[Data excerpts]
++++++

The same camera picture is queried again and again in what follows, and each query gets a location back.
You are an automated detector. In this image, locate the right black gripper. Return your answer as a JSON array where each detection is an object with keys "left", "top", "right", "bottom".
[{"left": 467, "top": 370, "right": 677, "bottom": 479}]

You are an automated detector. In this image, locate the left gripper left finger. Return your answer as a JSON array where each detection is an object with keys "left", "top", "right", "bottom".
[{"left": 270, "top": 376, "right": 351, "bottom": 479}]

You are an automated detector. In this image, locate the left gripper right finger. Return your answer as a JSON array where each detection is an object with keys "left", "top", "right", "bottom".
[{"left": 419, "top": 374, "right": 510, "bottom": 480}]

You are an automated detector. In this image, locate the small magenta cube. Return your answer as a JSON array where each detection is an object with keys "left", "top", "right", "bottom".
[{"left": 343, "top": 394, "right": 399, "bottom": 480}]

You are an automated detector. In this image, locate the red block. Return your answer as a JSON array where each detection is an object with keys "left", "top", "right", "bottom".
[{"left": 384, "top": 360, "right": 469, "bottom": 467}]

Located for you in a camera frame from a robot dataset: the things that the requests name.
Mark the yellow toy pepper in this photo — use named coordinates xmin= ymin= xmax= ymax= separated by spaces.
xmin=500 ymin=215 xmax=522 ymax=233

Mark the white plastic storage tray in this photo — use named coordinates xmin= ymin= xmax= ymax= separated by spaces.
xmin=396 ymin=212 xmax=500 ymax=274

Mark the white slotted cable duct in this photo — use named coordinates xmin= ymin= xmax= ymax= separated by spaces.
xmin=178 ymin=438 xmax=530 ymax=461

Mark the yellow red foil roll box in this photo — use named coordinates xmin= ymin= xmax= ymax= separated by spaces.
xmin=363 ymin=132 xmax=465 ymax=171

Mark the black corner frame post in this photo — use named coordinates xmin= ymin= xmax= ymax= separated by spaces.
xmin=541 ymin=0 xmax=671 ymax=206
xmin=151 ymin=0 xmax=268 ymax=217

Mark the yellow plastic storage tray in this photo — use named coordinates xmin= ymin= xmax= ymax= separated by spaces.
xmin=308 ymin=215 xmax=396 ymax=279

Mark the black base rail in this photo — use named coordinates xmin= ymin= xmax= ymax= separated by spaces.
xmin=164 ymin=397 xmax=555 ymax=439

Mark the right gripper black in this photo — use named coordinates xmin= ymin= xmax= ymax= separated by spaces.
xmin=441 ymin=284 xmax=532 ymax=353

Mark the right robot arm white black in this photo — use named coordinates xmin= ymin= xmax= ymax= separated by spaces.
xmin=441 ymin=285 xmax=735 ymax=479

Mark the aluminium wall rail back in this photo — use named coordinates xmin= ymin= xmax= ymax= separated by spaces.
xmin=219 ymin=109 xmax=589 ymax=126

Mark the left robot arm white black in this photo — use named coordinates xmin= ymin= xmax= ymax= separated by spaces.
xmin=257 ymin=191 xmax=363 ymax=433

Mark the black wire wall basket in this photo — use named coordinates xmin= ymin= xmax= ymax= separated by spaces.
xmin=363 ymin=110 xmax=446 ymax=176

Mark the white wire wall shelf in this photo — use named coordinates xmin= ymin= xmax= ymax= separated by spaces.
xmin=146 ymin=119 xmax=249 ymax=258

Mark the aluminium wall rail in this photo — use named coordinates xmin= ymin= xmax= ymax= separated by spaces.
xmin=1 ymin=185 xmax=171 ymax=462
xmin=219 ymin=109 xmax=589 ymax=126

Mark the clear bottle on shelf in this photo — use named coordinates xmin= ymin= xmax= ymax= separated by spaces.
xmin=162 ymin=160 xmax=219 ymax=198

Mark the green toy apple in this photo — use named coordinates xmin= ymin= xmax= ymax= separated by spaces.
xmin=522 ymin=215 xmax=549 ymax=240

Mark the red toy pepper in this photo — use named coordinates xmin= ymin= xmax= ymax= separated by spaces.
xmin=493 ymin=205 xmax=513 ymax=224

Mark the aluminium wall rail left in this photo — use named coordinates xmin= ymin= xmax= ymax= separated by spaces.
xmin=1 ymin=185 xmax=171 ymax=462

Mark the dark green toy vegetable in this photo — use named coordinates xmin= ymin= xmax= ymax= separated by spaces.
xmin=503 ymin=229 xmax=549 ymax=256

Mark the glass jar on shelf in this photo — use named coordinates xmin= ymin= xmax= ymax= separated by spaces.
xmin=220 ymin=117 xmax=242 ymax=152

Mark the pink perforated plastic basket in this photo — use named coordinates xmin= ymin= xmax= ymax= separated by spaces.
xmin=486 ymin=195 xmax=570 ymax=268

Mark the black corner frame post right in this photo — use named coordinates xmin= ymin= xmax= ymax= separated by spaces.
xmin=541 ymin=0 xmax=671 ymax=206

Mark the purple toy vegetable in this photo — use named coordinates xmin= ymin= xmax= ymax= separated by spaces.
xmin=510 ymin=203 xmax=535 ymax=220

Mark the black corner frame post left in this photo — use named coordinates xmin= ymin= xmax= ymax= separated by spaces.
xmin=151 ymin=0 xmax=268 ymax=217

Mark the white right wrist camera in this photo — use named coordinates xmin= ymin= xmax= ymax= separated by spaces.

++++++

■ Exercise instructions:
Extract each line holding the word "camera" from the records.

■ Task result:
The same camera picture is queried again and again in what follows, and each query gets a location back.
Located for you in a camera frame from a robot dataset: the things that the requests name.
Mark the white right wrist camera in this photo — use named coordinates xmin= ymin= xmax= ymax= separated by spaces.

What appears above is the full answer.